::: Dataset excerpt :::
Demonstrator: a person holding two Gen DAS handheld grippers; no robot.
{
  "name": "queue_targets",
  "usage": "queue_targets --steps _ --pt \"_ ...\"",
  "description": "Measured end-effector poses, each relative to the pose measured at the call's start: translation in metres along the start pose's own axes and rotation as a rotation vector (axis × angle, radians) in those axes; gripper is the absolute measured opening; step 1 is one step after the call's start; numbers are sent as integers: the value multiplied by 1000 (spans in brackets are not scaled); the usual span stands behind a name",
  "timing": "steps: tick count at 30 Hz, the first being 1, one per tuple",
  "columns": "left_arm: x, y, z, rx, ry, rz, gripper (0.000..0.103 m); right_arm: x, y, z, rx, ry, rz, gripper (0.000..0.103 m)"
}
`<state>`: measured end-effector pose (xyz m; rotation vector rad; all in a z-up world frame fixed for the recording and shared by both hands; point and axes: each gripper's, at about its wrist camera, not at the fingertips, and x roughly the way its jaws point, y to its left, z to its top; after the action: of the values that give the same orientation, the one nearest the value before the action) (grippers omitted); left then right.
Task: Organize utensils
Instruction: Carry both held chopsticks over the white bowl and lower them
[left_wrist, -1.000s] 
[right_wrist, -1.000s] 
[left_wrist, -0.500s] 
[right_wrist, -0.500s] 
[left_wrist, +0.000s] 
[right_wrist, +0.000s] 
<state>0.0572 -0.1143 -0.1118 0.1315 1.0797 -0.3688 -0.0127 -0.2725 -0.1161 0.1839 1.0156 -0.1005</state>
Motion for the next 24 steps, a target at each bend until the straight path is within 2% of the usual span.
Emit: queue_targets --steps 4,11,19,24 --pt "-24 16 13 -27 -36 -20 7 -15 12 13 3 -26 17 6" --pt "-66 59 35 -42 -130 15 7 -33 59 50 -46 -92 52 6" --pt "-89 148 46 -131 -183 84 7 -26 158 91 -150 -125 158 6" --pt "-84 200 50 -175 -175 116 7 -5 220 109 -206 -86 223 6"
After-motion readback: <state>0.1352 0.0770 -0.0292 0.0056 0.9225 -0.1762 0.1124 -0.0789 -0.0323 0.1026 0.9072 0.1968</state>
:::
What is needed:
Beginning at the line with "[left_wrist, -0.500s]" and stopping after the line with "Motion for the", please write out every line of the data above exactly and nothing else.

Problem solution:
[left_wrist, -0.500s] 
[right_wrist, -0.500s] 
[left_wrist, +0.000s] 
[right_wrist, +0.000s] 
<state>0.0572 -0.1143 -0.1118 0.1315 1.0797 -0.3688 -0.0127 -0.2725 -0.1161 0.1839 1.0156 -0.1005</state>
Motion for the next 24 steps, a target at each bend until the straight path is within 2% of the usual span.

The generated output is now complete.